(Foto d'archivio Acnur/I.Prickett)
Un altro naufragio davanti all'isola di Lesbo, in Grecia, frontiera dell'Europa. Di almeno 16 morti, fra cui un bambino, è il bilancio delle vittime che si trovavano sull'imbarcazione affondata al largo dell'isola greca. A dare la notizia è stata la guardia costiera greca, secondo cui nove corpi sono stati recuperati in territorio greco e altri sette in acque turche. Alcuni dei sopravvissuti hanno raccontato poi ad alcuni rappresentanti dell'Alto Commissariato delle Nazioni Unite per i rifugiati che a bordo dell'imbarcazione che è naufragata c'erano almeno 25 persone. Due dei sopravvissuti, uno dei quali era una donna incinta, sono stati portati nell'ospedale principale dell'isola ha riferito la guardia costiera.
Le ricerche sono ancora in corso; ancora non è nota la dinamica del naufragio: quel che si sa finora è che la barca sarebbe partita domenica 23 aprile a tarda sera dalla costa della Turchia, diretta verso l'isola greca di Lesbo, dove anche papa Francesco aveva scelto di portare un segno di speranza assieme al patriarca ecumenico di Costantinopoli, Bartolomeo il 16 aprile 2016.

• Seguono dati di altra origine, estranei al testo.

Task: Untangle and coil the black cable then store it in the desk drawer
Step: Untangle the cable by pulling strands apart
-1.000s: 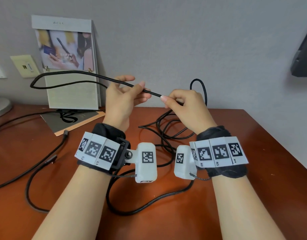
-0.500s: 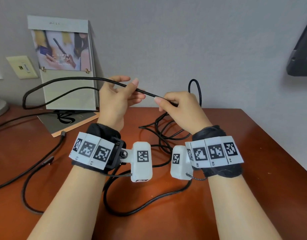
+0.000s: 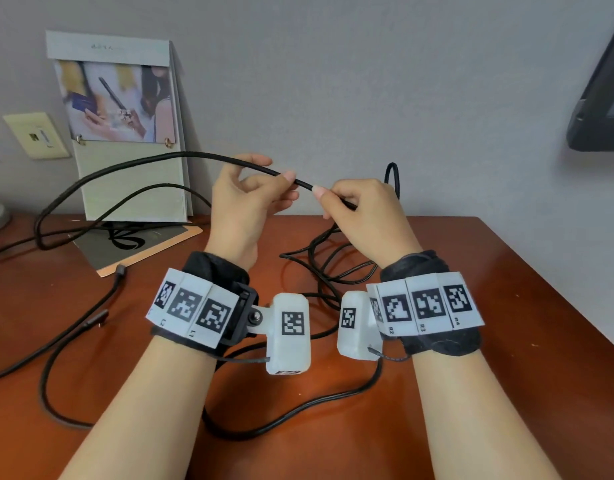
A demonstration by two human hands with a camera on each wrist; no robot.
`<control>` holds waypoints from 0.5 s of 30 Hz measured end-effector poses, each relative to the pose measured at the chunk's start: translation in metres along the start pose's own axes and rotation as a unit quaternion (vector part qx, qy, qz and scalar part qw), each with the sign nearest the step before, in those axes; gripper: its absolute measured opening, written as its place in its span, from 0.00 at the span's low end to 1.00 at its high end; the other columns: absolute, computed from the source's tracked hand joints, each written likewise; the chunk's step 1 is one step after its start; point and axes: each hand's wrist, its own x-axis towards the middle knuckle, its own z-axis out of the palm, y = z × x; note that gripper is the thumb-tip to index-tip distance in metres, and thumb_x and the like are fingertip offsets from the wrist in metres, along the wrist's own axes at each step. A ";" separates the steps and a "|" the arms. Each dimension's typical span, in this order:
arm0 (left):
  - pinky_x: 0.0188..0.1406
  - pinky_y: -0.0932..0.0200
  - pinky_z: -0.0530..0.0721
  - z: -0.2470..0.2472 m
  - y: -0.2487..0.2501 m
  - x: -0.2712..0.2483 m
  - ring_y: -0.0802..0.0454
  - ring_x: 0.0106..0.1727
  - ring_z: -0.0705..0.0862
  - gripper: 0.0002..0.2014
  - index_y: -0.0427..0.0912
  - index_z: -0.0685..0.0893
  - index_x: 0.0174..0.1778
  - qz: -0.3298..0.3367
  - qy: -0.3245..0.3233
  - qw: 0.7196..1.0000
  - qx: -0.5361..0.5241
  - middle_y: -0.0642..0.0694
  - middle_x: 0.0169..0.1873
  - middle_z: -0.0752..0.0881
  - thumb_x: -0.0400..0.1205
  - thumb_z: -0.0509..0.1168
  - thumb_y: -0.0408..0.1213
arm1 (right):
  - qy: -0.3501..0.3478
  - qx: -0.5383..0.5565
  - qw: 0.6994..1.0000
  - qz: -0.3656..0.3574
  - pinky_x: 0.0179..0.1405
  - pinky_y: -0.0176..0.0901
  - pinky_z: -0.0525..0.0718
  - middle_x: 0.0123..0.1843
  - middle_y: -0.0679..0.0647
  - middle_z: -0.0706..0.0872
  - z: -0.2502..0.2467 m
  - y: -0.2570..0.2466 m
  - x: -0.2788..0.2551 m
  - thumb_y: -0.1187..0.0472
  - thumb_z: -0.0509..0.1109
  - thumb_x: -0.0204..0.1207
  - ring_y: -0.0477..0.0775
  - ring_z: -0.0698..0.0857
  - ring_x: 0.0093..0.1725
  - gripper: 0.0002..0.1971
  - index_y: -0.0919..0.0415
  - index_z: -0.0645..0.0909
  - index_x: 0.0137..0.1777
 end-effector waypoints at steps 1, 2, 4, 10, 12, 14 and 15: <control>0.39 0.60 0.86 0.002 0.000 -0.001 0.51 0.33 0.88 0.12 0.42 0.76 0.48 0.001 -0.007 1.000 0.001 0.47 0.26 0.88 0.76 0.70 0.25 | -0.006 0.000 1.000 0.003 0.38 0.56 0.82 0.26 0.56 0.83 0.000 -0.001 0.000 0.48 0.64 0.80 0.58 0.79 0.29 0.22 0.65 0.83 0.33; 0.39 0.60 0.86 0.003 -0.001 -0.001 0.51 0.32 0.88 0.12 0.42 0.76 0.47 0.003 -0.011 1.000 0.003 0.47 0.26 0.88 0.76 0.70 0.25 | -0.014 0.000 1.000 0.007 0.38 0.55 0.83 0.26 0.53 0.83 0.000 -0.002 0.000 0.48 0.64 0.80 0.55 0.79 0.29 0.21 0.63 0.84 0.33; 0.40 0.59 0.86 0.003 0.001 -0.001 0.52 0.32 0.88 0.11 0.41 0.77 0.45 0.013 -0.010 1.000 0.008 0.48 0.24 0.87 0.76 0.70 0.24 | -0.025 0.004 1.000 0.012 0.41 0.55 0.83 0.29 0.52 0.85 0.000 -0.003 0.000 0.48 0.64 0.80 0.55 0.82 0.31 0.20 0.62 0.85 0.35; 0.38 0.62 0.85 -0.012 0.003 0.009 0.55 0.27 0.86 0.11 0.39 0.74 0.42 0.053 0.088 0.995 -0.012 0.52 0.18 0.83 0.76 0.69 0.22 | -0.024 0.031 0.999 0.014 0.50 0.57 0.82 0.36 0.61 0.87 -0.001 0.003 0.002 0.50 0.66 0.80 0.60 0.85 0.41 0.18 0.65 0.84 0.38; 0.37 0.63 0.85 -0.018 0.002 0.010 0.56 0.26 0.86 0.11 0.39 0.74 0.42 0.053 0.112 0.992 -0.016 0.52 0.18 0.83 0.77 0.70 0.23 | -0.030 0.030 0.999 0.017 0.52 0.58 0.82 0.37 0.60 0.88 -0.001 0.002 0.002 0.51 0.66 0.80 0.59 0.86 0.43 0.18 0.65 0.84 0.38; 0.37 0.64 0.85 -0.018 0.001 0.011 0.56 0.27 0.86 0.10 0.39 0.74 0.42 0.051 0.115 0.992 -0.025 0.52 0.19 0.84 0.77 0.70 0.24 | -0.033 0.029 0.999 0.014 0.51 0.57 0.83 0.37 0.57 0.88 -0.001 0.000 0.001 0.52 0.65 0.80 0.58 0.86 0.41 0.17 0.65 0.84 0.38; 0.37 0.64 0.85 -0.017 0.001 0.011 0.56 0.27 0.86 0.10 0.39 0.74 0.42 0.051 0.112 0.992 -0.030 0.52 0.20 0.84 0.77 0.69 0.24 | -0.035 0.028 0.999 0.012 0.50 0.55 0.83 0.36 0.54 0.88 -0.001 -0.001 0.001 0.52 0.65 0.80 0.57 0.86 0.40 0.17 0.65 0.84 0.38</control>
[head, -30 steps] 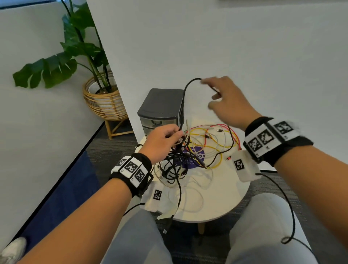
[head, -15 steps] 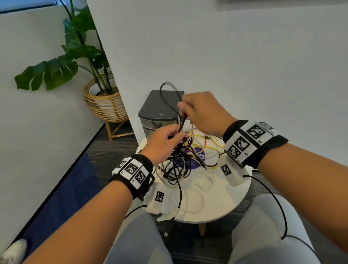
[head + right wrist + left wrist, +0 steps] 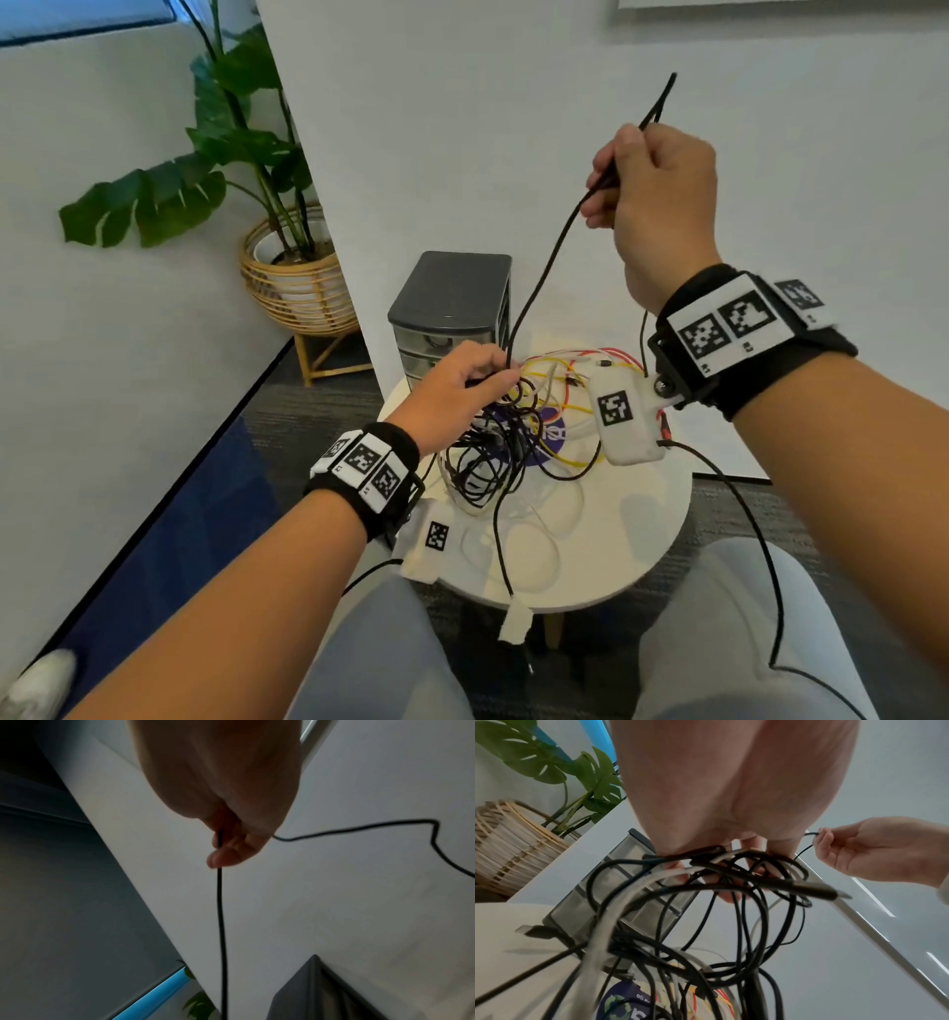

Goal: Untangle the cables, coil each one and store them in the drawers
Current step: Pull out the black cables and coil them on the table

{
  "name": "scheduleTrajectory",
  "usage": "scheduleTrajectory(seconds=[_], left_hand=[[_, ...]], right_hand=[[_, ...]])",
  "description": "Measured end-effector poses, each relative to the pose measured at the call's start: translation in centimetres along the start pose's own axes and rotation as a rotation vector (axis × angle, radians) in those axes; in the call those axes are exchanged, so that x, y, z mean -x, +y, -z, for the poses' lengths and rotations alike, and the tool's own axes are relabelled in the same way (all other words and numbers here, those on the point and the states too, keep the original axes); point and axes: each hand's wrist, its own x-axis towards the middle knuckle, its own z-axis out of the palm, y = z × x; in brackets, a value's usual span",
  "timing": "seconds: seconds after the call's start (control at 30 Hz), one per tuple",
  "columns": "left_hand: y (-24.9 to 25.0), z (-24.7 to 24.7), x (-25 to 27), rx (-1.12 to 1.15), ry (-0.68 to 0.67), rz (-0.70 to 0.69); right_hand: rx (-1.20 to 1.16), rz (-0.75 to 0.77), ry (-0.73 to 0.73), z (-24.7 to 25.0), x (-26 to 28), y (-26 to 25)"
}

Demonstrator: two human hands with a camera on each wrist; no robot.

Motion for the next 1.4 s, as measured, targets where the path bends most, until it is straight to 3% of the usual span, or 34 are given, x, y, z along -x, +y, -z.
scheduleTrajectory(seconds=[0.13,0.27,0.33,0.47,0.53,0.63,0.8,0.93,1.07,1.27,1.4], left_hand=[[0.1,0.1,-0.1,0.025,0.065,0.021],[-0.3,0.3,-0.3,0.064,0.110,0.061],[-0.2,0.3,-0.2,0.060,0.111,0.062],[0.0,0.2,-0.3,0.061,0.108,0.054],[-0.1,0.1,-0.4,0.066,0.107,0.053],[-0.2,0.2,-0.3,0.051,0.109,0.053],[-0.5,0.9,0.1,0.110,0.106,0.070],[-0.8,1.4,0.1,0.149,0.099,0.110],[-0.7,1.4,0.0,0.148,0.065,0.142],[-0.4,1.4,-0.2,0.126,0.039,0.187],[0.3,1.4,-0.2,0.121,-0.017,0.237]], right_hand=[[-0.023,-0.213,-0.057,1.4,-0.1,1.3],[0.129,-0.475,-0.215,3.2,1.2,3.7],[0.284,-0.555,-0.367,3.8,2.5,4.8],[0.629,-0.674,-0.885,3.3,6.3,7.0],[0.718,-0.706,-1.025,2.4,8.3,8.6],[0.598,-0.762,-1.017,1.3,10.2,10.5],[0.283,-0.842,-0.808,1.5,9.1,9.4],[0.230,-0.768,-0.678,2.9,6.9,7.3],[0.484,-0.551,-0.632,3.6,5.5,6.9],[0.839,-0.145,-0.803,2.5,4.8,5.9],[0.909,-0.047,-0.883,0.9,4.5,5.1]])
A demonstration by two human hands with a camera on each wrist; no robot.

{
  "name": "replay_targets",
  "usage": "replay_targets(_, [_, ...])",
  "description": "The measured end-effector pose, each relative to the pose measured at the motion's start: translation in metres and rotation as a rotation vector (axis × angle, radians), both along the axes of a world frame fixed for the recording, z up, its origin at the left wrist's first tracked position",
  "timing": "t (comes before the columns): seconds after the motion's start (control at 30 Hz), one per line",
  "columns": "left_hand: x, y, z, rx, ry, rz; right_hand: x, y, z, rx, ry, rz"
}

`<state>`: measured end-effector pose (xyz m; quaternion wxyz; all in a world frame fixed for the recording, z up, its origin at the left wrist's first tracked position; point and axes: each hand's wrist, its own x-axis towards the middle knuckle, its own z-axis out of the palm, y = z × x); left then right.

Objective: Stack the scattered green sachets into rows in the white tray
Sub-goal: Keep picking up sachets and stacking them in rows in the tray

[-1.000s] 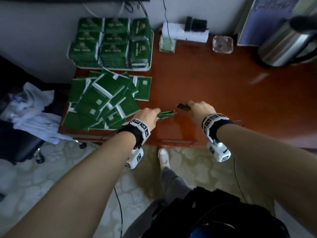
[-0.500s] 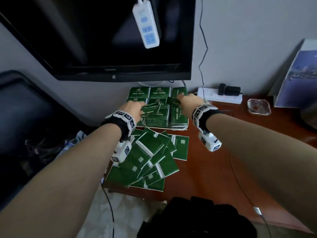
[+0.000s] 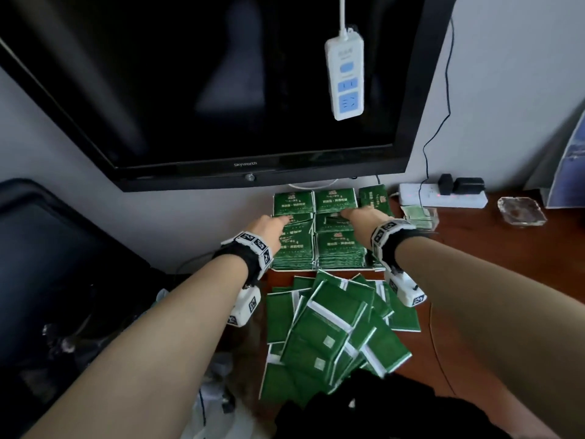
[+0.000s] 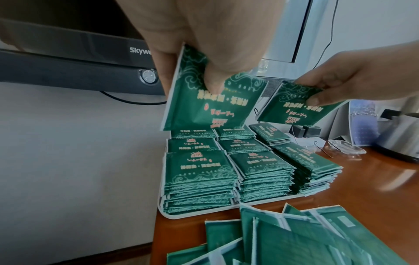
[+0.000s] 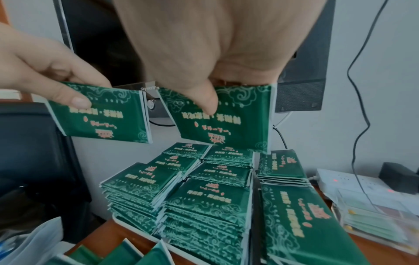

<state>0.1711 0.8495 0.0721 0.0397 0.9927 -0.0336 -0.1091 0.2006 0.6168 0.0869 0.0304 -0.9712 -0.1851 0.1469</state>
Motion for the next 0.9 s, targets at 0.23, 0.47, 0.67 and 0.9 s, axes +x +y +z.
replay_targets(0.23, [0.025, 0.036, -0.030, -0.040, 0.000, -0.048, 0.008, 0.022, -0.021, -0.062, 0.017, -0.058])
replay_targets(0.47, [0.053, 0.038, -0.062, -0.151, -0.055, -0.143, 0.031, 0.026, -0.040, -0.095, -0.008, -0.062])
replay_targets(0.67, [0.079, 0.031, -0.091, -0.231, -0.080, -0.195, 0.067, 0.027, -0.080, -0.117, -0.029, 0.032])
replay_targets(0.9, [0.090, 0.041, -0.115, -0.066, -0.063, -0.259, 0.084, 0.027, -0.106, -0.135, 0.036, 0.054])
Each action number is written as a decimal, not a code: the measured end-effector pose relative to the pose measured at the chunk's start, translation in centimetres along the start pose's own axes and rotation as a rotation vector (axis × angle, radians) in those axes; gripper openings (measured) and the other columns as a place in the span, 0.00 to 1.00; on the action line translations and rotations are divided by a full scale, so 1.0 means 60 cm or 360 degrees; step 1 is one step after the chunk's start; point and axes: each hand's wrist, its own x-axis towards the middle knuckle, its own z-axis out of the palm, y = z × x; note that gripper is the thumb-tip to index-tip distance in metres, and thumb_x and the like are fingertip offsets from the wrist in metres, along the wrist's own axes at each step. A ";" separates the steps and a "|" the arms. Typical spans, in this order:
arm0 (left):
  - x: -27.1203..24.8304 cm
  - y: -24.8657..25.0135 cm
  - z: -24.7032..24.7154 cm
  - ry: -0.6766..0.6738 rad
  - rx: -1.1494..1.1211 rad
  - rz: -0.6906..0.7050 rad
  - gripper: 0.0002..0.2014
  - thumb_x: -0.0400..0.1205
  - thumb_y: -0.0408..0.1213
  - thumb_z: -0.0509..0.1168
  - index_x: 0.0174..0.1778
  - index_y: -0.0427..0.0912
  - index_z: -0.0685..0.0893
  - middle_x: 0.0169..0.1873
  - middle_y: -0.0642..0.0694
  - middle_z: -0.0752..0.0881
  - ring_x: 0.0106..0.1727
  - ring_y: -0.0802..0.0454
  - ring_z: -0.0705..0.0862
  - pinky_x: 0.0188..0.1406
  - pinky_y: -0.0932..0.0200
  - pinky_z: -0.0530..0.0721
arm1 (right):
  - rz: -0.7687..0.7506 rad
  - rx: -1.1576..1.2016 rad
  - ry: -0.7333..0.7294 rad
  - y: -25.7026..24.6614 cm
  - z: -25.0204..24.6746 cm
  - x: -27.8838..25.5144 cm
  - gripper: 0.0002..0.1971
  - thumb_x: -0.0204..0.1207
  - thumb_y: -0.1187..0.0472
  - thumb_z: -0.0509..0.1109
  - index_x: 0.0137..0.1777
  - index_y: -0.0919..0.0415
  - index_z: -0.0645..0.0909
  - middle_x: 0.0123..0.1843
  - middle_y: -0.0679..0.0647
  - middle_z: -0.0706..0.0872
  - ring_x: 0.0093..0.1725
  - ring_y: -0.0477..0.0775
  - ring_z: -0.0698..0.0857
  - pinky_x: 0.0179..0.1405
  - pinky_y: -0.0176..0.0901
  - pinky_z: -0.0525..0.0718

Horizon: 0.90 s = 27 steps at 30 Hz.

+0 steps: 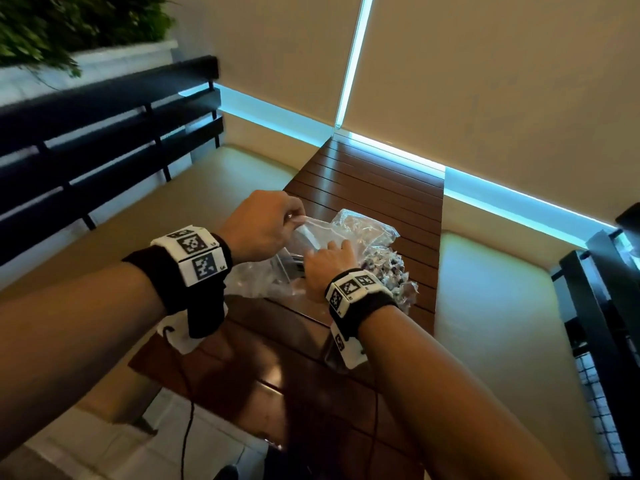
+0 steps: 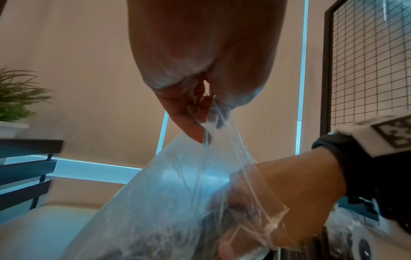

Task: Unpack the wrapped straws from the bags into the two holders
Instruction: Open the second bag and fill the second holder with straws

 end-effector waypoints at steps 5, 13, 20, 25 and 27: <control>0.006 -0.026 -0.004 0.0015 0.0001 -0.0082 0.10 0.86 0.43 0.64 0.50 0.43 0.89 0.37 0.54 0.80 0.34 0.62 0.75 0.33 0.66 0.70 | -0.0049 0.0123 0.0029 -0.011 -0.008 0.001 0.24 0.85 0.39 0.55 0.60 0.58 0.82 0.58 0.56 0.87 0.58 0.59 0.85 0.51 0.51 0.76; 0.023 -0.044 0.010 0.0010 -0.0099 -0.0136 0.10 0.86 0.42 0.65 0.45 0.44 0.89 0.29 0.63 0.78 0.30 0.62 0.76 0.29 0.67 0.66 | -0.0064 0.0022 0.0070 0.000 -0.015 -0.004 0.17 0.88 0.53 0.54 0.64 0.61 0.80 0.61 0.59 0.85 0.59 0.61 0.85 0.51 0.51 0.81; 0.036 -0.026 0.021 0.0004 -0.0173 -0.0135 0.09 0.85 0.41 0.66 0.45 0.44 0.89 0.28 0.63 0.77 0.30 0.64 0.75 0.29 0.69 0.66 | -0.0170 -0.0109 0.0047 0.012 -0.047 -0.018 0.14 0.89 0.56 0.56 0.57 0.60 0.83 0.54 0.56 0.88 0.49 0.57 0.86 0.42 0.48 0.76; 0.045 -0.019 0.033 -0.0168 -0.0052 -0.0126 0.09 0.86 0.45 0.63 0.42 0.48 0.83 0.41 0.51 0.76 0.41 0.50 0.79 0.40 0.56 0.73 | -0.0139 0.0387 0.0076 0.040 -0.078 -0.020 0.14 0.86 0.54 0.64 0.58 0.65 0.84 0.53 0.61 0.88 0.52 0.60 0.86 0.46 0.45 0.79; 0.045 -0.019 0.040 -0.0297 -0.0049 -0.0140 0.11 0.88 0.45 0.60 0.45 0.45 0.82 0.47 0.47 0.72 0.44 0.48 0.78 0.45 0.52 0.76 | -0.0102 0.0613 0.0123 0.061 -0.094 -0.027 0.15 0.85 0.51 0.66 0.56 0.64 0.86 0.50 0.59 0.88 0.47 0.56 0.84 0.43 0.45 0.77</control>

Un viaggio, quello a Lesbo, peraltro ricordato pochi giorni fa da papa Francesco quando nel corso della visita all'isola Tiberina nel raccontare la storia di un uomo di religione islamica che ha visto la moglie trucidata perché cristiana ha definito i campi profughi campi di detenzione: «Non so se quell'uomo è ancora a Lesbo o è riuscito ad andare altrove - ha detto il Papa - Non so se è stato capace di uscire da quel campo di concentramento, perché i campi dei rifugiati sono di concentramento, per la folla di gente. Sono lasciati lì per la colpa che devono portare avanti questo peso perché gli accordi internazionali - denuncia ancora il Pontefice - sembra che siano più importanti dei diritti umani».